WORK TASK — Collect each line of the records containing the string "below".

PROVIDED RECORDS —
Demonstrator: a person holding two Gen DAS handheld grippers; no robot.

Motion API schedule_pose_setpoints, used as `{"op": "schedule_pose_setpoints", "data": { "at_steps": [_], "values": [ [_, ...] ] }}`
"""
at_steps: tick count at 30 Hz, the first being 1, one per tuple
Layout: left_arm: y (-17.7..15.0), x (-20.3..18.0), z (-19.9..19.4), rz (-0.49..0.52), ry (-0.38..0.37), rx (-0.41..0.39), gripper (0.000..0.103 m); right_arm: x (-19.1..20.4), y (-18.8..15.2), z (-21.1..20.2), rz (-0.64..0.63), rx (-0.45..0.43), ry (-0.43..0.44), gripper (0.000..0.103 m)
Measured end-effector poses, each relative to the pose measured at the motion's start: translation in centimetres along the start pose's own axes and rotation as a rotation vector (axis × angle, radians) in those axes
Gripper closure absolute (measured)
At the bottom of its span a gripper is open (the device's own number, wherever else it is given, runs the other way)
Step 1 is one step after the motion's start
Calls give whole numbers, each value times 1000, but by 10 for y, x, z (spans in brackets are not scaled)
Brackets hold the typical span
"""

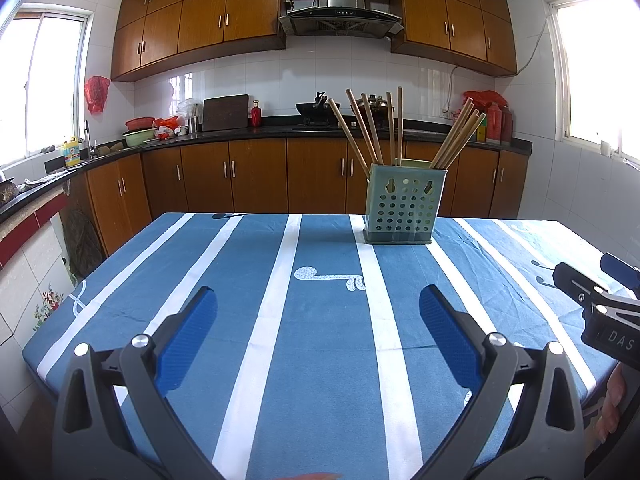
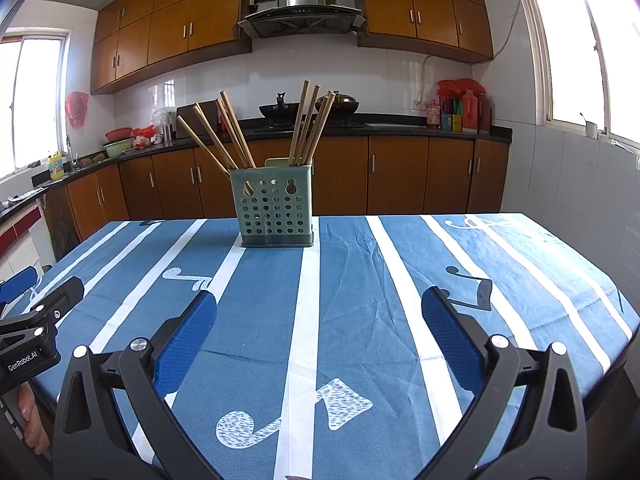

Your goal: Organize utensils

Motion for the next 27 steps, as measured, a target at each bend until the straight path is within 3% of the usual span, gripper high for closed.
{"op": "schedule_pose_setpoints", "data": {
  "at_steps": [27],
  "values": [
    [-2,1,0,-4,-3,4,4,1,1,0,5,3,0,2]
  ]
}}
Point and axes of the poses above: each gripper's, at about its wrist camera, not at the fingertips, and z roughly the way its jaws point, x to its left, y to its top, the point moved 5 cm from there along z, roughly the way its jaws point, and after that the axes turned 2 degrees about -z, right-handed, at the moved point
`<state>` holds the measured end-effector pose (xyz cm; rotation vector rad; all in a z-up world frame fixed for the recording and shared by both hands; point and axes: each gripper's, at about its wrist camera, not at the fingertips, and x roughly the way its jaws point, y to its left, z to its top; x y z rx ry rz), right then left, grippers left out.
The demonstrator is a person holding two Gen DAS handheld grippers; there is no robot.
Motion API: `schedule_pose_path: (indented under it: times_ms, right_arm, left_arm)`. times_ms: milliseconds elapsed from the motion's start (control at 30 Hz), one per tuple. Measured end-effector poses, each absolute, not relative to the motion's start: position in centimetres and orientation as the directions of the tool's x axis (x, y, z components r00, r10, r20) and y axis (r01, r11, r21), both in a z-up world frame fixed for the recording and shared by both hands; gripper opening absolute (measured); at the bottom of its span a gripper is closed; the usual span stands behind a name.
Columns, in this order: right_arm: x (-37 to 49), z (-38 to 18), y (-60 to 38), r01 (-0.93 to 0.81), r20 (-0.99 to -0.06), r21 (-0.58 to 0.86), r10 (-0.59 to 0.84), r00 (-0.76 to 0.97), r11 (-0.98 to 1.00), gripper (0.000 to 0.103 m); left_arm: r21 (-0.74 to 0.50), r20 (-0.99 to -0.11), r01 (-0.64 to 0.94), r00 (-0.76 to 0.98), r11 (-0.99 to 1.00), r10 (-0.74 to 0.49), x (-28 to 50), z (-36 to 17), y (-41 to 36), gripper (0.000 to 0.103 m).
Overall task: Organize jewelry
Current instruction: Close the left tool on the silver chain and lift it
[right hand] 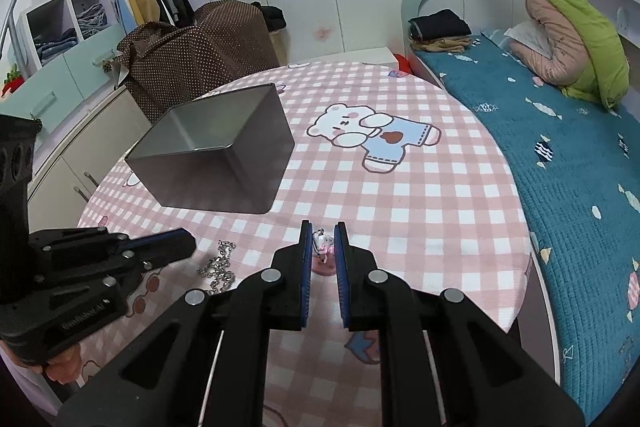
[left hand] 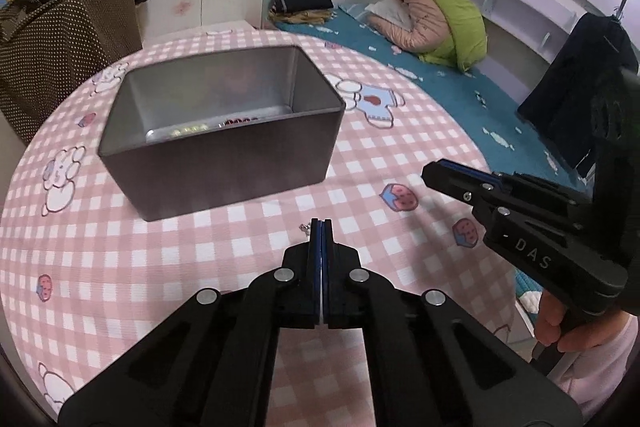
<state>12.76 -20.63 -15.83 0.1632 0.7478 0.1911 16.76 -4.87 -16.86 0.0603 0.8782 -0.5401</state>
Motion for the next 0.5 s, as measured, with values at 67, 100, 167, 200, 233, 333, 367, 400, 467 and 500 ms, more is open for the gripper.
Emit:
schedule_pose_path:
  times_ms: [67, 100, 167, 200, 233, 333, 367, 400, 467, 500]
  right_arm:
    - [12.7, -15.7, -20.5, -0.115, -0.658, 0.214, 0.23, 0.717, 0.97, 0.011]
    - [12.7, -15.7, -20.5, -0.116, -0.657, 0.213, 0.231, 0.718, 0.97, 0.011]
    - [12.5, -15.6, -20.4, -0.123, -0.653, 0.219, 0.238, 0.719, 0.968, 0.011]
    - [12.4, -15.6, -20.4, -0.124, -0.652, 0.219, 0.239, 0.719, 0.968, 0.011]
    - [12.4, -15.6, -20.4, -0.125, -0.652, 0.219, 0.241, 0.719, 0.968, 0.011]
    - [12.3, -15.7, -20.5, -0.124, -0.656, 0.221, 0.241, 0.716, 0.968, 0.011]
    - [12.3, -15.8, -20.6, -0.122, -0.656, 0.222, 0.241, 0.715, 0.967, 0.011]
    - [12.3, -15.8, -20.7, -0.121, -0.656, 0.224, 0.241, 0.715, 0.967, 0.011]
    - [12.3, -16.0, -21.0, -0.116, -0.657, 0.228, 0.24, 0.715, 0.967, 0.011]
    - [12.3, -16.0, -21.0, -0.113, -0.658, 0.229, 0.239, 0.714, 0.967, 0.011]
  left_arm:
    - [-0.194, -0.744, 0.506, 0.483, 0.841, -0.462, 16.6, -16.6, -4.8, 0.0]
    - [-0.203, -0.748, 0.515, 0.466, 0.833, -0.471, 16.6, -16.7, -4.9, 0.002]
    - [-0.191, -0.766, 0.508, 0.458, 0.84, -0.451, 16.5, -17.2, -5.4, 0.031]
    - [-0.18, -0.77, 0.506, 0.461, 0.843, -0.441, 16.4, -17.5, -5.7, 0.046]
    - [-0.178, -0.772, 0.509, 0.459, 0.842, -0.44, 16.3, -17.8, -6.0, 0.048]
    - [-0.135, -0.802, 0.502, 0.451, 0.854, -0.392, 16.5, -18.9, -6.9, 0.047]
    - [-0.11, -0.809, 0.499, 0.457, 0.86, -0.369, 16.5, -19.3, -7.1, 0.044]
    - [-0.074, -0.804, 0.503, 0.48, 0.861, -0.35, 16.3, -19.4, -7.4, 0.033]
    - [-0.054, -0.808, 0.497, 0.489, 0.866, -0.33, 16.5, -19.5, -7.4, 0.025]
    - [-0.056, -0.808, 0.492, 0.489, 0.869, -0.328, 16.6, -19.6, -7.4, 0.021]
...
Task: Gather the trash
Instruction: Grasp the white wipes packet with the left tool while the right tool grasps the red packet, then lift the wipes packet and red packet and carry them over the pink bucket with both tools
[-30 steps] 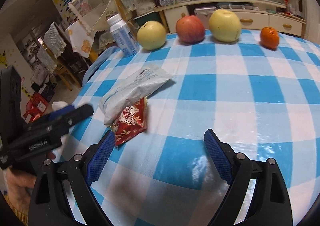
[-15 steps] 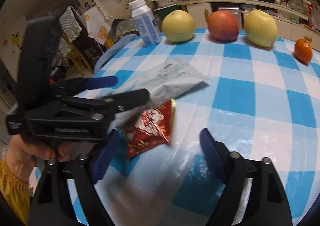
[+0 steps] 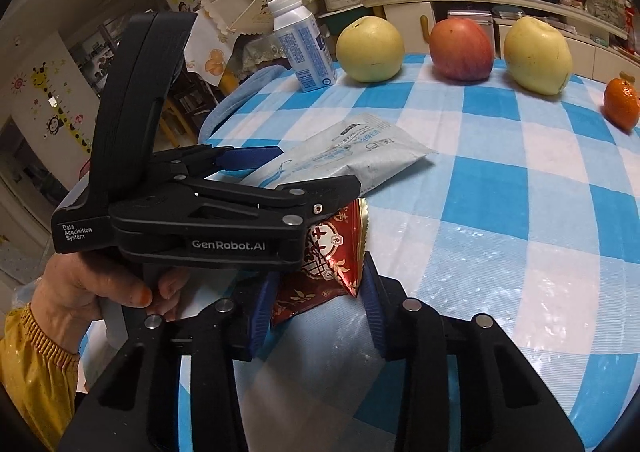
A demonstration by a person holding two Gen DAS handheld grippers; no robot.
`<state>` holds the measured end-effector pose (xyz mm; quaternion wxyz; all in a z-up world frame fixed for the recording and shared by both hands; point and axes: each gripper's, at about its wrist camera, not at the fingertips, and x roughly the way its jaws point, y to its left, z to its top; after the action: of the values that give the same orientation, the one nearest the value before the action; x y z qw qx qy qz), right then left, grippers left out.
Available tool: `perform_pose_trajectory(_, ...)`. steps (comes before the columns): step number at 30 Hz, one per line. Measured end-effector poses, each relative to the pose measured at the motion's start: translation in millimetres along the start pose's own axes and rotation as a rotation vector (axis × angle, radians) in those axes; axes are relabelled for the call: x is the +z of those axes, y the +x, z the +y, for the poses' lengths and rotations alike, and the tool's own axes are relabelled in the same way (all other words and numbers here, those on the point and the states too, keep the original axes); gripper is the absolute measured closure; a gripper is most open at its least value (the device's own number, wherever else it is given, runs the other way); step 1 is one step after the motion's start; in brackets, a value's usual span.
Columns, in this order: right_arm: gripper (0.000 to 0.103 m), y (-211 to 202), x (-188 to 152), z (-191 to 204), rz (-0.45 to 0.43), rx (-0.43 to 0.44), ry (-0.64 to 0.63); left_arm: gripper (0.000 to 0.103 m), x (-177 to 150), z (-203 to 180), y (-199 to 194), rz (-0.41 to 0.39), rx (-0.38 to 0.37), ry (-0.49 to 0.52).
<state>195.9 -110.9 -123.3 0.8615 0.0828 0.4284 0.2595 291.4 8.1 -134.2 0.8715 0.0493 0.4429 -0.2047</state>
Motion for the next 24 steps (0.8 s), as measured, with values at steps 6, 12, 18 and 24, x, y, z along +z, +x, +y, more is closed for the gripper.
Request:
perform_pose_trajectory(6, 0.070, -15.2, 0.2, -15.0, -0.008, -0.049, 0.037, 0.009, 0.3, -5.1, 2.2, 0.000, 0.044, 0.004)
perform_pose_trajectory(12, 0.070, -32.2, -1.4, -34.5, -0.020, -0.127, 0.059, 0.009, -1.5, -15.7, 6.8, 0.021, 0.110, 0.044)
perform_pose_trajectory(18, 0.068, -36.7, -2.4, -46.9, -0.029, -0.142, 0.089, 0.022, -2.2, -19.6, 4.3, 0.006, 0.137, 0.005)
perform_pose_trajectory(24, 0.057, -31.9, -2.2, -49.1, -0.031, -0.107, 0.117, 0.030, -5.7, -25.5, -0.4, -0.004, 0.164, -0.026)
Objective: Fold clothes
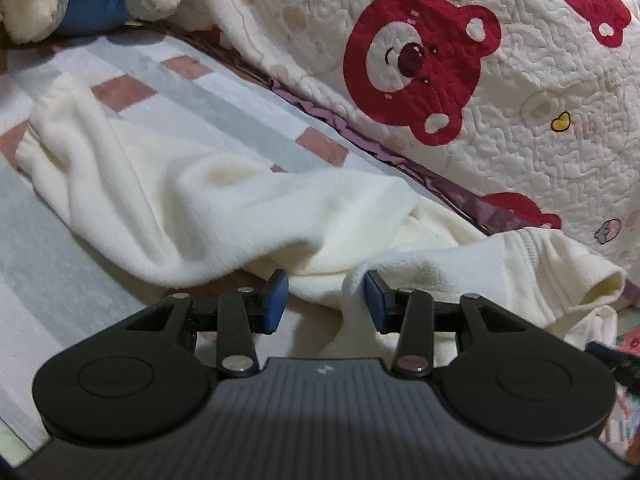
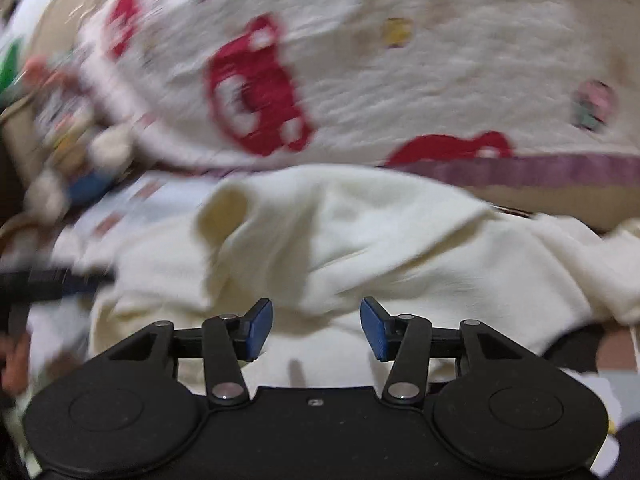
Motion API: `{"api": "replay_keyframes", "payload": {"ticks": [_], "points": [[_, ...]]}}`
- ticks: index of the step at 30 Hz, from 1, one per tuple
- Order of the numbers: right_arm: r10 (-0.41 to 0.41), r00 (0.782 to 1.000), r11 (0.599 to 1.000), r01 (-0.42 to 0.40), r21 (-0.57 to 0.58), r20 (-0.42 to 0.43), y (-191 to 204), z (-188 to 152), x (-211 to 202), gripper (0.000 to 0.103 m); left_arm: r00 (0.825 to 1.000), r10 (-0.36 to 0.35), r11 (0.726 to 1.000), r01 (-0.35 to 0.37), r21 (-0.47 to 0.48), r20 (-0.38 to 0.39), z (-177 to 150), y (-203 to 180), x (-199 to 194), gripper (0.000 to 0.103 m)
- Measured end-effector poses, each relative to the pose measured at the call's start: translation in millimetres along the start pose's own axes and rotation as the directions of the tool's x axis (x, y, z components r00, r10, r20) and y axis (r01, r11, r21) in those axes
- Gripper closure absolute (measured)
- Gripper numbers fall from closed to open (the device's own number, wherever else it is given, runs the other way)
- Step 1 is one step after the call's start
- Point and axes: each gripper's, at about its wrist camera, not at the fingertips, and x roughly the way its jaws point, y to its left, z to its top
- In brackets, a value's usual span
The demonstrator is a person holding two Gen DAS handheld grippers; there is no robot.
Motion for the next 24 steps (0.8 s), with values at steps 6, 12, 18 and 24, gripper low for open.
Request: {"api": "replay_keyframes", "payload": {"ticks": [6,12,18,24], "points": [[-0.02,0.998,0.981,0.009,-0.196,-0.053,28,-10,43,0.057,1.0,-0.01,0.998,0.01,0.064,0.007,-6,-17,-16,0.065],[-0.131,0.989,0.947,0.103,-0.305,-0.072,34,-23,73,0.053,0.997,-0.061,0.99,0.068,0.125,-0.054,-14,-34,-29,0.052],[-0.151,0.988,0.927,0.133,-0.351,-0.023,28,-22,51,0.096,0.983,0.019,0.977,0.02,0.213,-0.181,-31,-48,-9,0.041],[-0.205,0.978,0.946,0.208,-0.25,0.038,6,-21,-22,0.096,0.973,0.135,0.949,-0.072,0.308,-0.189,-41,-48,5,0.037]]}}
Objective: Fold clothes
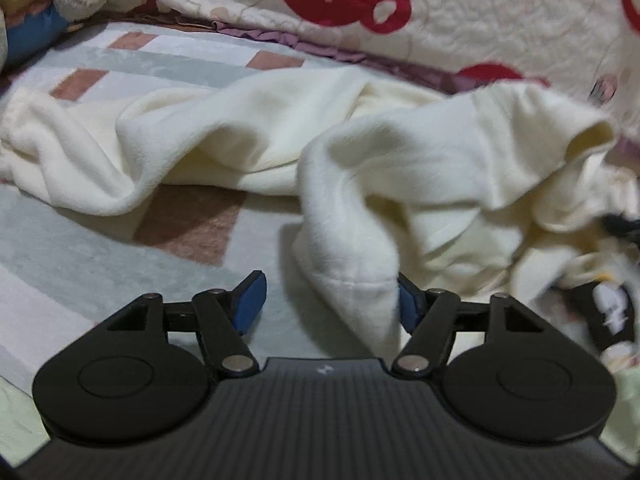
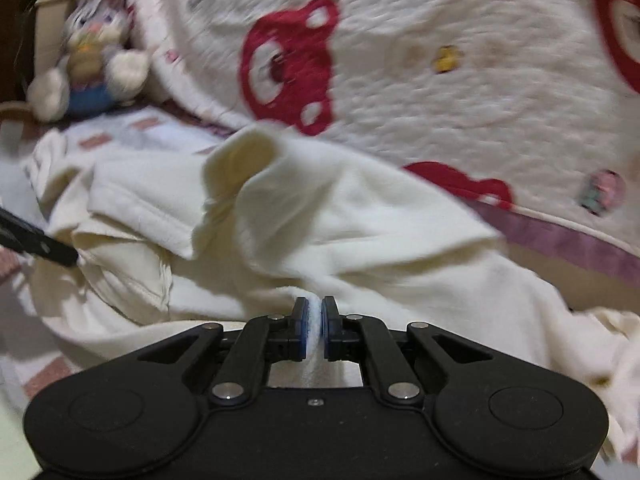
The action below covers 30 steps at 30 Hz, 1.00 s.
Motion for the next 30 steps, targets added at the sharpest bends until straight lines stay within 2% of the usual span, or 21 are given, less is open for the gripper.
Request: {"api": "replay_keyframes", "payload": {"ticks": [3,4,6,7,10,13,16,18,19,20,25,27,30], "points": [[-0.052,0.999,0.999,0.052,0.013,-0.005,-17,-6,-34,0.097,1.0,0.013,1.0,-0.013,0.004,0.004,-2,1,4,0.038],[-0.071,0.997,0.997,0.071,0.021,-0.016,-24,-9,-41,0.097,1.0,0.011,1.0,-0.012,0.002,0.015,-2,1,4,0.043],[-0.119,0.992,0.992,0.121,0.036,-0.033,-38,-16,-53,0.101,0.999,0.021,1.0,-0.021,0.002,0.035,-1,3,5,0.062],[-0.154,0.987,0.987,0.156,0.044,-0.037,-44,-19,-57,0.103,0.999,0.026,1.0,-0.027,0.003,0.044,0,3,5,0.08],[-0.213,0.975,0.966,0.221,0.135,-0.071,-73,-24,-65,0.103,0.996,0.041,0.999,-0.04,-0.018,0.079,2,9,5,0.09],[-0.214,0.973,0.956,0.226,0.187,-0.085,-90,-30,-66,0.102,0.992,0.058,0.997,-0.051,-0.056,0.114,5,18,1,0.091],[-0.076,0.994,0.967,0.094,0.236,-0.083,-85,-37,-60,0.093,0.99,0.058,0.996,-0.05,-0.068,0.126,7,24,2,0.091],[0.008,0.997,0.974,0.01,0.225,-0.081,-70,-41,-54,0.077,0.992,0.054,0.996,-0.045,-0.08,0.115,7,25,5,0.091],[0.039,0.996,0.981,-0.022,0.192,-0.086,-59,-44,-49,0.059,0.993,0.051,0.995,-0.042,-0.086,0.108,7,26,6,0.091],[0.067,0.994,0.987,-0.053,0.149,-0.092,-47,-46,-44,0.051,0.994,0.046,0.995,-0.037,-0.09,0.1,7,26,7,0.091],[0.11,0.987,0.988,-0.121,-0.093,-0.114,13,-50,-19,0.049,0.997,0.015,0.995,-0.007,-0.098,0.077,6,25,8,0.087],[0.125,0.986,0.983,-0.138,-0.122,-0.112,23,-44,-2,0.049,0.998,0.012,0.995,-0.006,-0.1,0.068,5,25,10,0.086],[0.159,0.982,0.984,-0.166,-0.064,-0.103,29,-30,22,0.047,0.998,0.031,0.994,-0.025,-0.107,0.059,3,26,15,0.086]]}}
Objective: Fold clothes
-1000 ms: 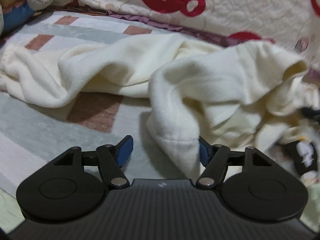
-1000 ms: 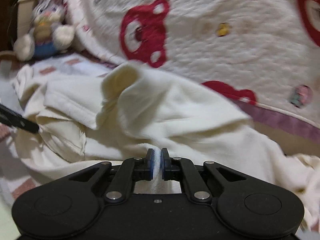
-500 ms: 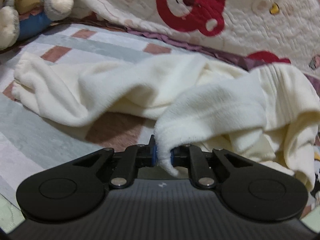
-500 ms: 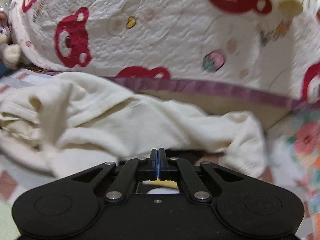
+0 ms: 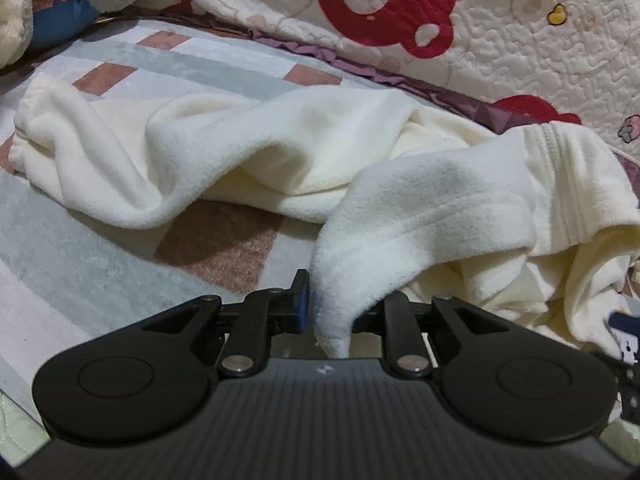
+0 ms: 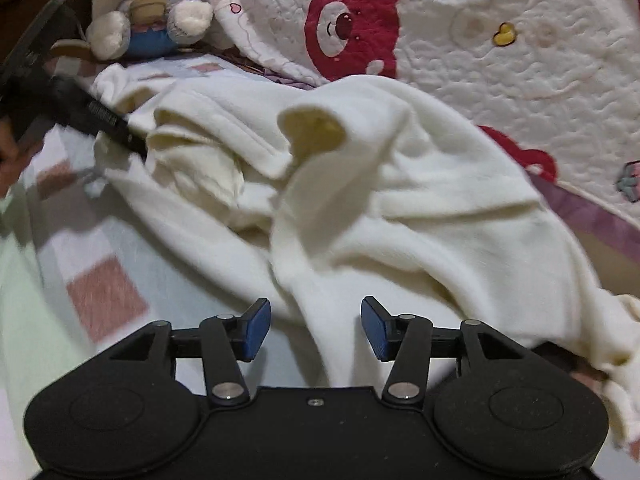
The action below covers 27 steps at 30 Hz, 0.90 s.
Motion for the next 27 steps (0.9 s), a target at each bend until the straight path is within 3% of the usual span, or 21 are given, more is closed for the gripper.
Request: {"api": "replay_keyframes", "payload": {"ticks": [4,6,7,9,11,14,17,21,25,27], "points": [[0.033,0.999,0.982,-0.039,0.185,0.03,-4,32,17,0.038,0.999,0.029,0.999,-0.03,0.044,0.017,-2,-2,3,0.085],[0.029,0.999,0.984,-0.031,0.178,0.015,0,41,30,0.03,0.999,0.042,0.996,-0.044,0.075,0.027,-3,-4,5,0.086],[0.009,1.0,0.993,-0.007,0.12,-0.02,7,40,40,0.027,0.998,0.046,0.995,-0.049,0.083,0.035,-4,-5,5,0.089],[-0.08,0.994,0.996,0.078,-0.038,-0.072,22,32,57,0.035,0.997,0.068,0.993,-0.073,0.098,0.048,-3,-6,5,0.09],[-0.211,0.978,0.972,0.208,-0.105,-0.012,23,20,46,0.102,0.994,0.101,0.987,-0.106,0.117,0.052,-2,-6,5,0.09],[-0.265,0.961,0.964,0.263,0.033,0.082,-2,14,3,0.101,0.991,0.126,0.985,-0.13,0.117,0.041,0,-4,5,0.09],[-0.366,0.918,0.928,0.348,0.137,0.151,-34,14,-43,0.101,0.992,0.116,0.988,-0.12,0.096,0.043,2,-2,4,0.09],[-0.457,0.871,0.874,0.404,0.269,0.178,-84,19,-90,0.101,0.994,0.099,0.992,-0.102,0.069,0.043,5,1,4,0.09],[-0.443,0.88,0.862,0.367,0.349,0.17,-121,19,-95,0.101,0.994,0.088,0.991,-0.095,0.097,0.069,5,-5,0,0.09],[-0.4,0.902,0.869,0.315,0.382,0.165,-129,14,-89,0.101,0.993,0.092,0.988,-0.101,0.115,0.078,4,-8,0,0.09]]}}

THE ANSWER —
The action below covers 30 steps at 30 Hz, 1.00 s.
The action below covers 27 steps at 30 Hz, 0.90 s.

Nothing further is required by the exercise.